Amerika’da evliliklerin üçte biri evlilik sitelerinde, birbirine benzer özelliklerin eşleştirilmesiyle yapılıyor. Çok iddialı bir oran. Bu, aslında görücü usulünün, kişisel özellikleri pas geçmeyen, bir başka formu. Uygunluk üzerine, yani benzerin benzeri seçmesi üzerine kurgulanmış bir dinamik... Kişilik özelliklerinize, dünya görüşünüze, boyunuza bosunuza, işinize, aile dinamiklerinize, hayatla ilgili beklentilerinize daha uygun hatta daha benzer olanı seçmek üzerine kurgulanmış bir sistem.
Bütünleyici gereksinimler kuramında ise eksik olanı tamamlamak üzere eş seçimi vardır.

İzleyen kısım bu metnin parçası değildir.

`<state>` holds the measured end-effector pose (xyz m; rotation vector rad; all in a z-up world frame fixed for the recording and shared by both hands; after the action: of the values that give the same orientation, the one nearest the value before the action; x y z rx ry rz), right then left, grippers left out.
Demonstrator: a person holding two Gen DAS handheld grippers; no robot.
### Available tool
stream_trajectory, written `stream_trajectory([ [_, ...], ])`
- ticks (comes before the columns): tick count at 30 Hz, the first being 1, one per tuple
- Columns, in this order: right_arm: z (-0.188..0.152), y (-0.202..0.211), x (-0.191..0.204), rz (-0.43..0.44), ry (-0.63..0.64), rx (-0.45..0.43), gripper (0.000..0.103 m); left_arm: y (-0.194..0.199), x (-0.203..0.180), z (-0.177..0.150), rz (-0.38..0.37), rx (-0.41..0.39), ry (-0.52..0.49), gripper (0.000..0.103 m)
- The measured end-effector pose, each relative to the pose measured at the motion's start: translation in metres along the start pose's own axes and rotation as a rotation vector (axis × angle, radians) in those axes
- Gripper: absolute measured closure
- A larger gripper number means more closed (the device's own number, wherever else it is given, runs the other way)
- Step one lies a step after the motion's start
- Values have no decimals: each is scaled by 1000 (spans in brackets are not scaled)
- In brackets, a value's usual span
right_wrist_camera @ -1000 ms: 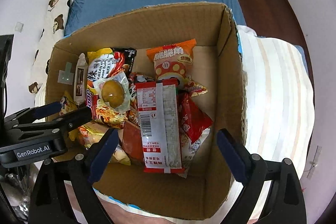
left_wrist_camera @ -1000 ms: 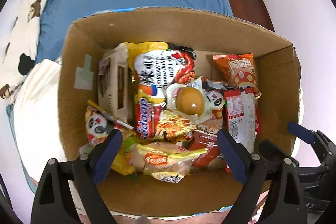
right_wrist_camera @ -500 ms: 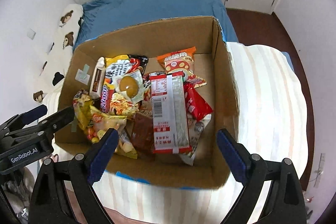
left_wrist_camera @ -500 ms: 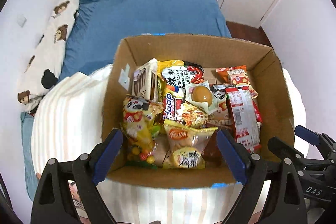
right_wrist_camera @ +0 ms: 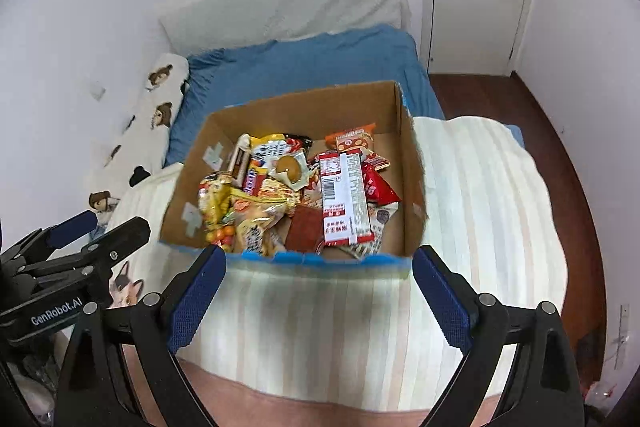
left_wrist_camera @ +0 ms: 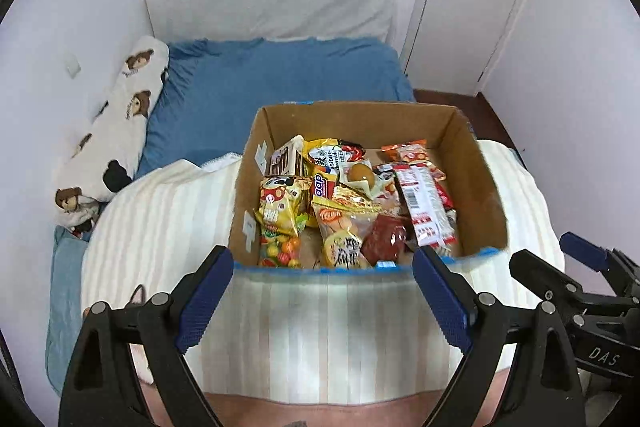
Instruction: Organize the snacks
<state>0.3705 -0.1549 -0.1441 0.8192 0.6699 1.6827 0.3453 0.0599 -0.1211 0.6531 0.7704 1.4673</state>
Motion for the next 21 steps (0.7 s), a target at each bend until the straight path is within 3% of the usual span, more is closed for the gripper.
stream_trajectory([
  [6,-22,56,6,-20,22,-75,2,50,-7,-29,5,-59,-28,10],
  [8,-32,76,7,-42,31,-105,1,65,-9,-39,-3,-79,-29,1],
  [21,-68,186,20,-44,44,-256,0,158,-4,-70,52,-214,-22,0],
])
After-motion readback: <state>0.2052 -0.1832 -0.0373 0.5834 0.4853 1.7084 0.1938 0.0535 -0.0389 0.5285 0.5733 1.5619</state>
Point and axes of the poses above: each gripper's, at about its wrist camera, not at the fingertips, and y roughly against the way its jaws point, x to its left, z to its top, the point moved 8 cm from there along -y, roughly the way its jaws point, and after that the axes turned 6 degrees about -x, right-handed, at the moved point
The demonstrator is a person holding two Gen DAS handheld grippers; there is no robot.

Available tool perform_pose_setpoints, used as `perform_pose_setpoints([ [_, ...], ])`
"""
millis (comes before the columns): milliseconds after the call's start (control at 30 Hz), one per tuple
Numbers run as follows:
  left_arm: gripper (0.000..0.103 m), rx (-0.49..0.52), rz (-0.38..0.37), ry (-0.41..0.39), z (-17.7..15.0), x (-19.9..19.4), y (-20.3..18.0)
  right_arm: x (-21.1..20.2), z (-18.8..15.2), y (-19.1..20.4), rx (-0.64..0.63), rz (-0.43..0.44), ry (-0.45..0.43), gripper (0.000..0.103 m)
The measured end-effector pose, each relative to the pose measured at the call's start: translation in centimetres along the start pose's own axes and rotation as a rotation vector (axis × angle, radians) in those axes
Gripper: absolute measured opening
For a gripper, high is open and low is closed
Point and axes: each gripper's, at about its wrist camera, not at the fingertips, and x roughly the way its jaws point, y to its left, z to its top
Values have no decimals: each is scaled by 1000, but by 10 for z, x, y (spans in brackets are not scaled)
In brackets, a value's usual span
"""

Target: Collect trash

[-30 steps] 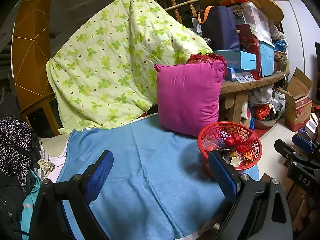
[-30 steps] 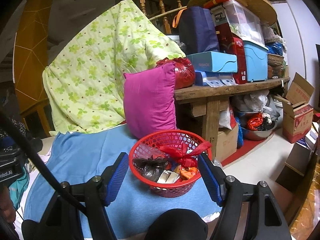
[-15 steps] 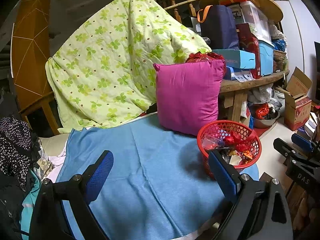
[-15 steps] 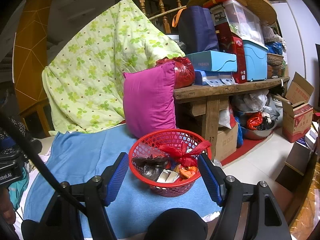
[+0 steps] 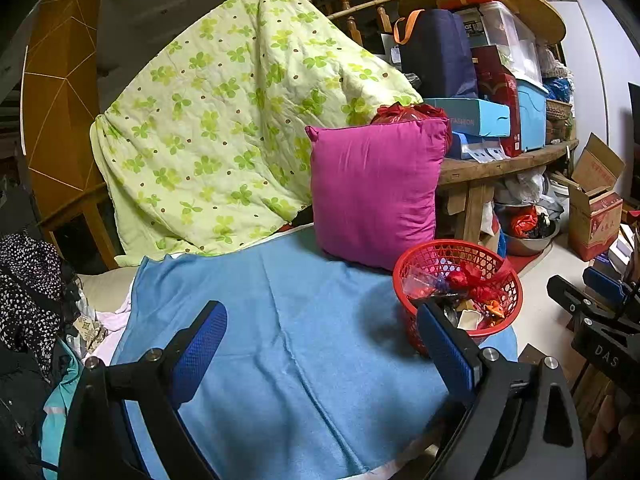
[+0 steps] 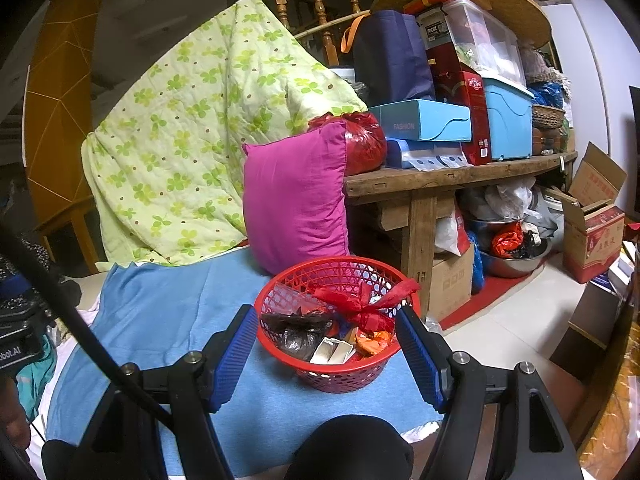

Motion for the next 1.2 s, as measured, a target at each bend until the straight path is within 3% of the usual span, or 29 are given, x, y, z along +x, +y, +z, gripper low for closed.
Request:
perform_pose_setpoints([
  [1200, 96, 13, -13, 28, -5, 9, 1, 4, -6, 1, 10, -17, 21, 74],
])
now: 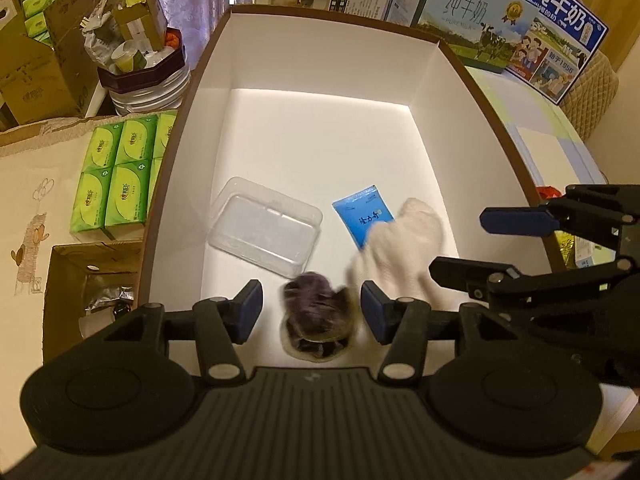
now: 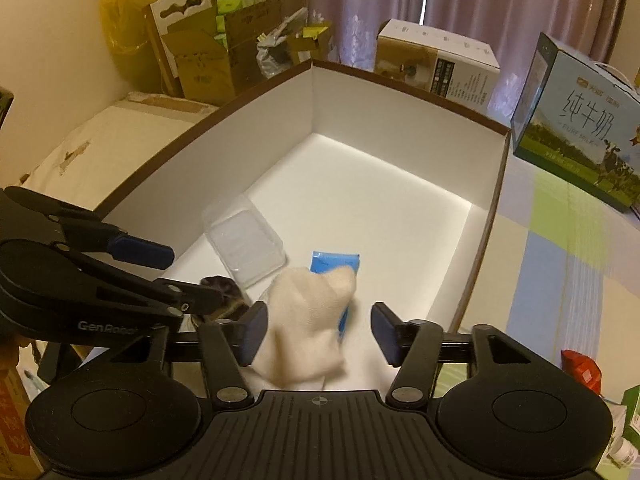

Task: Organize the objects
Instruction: 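Release the scrunchie with the left tool while the right tool drops the sock in the box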

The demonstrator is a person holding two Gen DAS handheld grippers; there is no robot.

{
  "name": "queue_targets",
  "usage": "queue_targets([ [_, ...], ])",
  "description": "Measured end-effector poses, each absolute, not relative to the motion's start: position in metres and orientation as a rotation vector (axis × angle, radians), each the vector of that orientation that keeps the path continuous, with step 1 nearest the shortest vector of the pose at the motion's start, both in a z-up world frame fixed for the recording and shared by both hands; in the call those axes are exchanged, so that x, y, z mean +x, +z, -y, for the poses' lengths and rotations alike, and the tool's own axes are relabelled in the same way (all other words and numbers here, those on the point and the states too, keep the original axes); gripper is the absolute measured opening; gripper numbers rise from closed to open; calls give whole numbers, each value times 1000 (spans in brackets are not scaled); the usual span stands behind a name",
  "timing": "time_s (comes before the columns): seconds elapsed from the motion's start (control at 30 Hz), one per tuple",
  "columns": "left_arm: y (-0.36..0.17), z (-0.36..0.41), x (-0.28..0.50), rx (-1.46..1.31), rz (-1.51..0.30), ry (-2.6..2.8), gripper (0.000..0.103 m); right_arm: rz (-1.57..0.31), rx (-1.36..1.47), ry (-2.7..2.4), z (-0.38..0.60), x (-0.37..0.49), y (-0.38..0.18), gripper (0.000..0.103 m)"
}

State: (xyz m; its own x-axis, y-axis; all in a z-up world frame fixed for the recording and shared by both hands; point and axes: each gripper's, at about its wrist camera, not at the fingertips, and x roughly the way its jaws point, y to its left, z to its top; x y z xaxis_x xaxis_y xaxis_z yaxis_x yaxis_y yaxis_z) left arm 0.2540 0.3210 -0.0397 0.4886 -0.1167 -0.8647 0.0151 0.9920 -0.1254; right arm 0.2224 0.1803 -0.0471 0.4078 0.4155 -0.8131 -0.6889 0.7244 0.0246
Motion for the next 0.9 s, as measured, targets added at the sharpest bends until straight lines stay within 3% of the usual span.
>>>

Yaygın görüşlerden biri, belli kişiliklerin belli kişileri seçtiğidir. Ve bu seçimler, uyum üzerine değil, ihtiyaç tamamlamak üzere kurgulanır. Yani düzenli, planlı, önündeki 20 yıllık kalkınma planını bilmek isteyen, evinin, hayatının düzenini, hangi gün, hangi saatte cinsel ilişki yaşayacağına kadar ayrıntılarıyla bilmek isteyen obsesif bir kimlik, bakarsınız darmadağın bir kişiliğe âşık olmuş.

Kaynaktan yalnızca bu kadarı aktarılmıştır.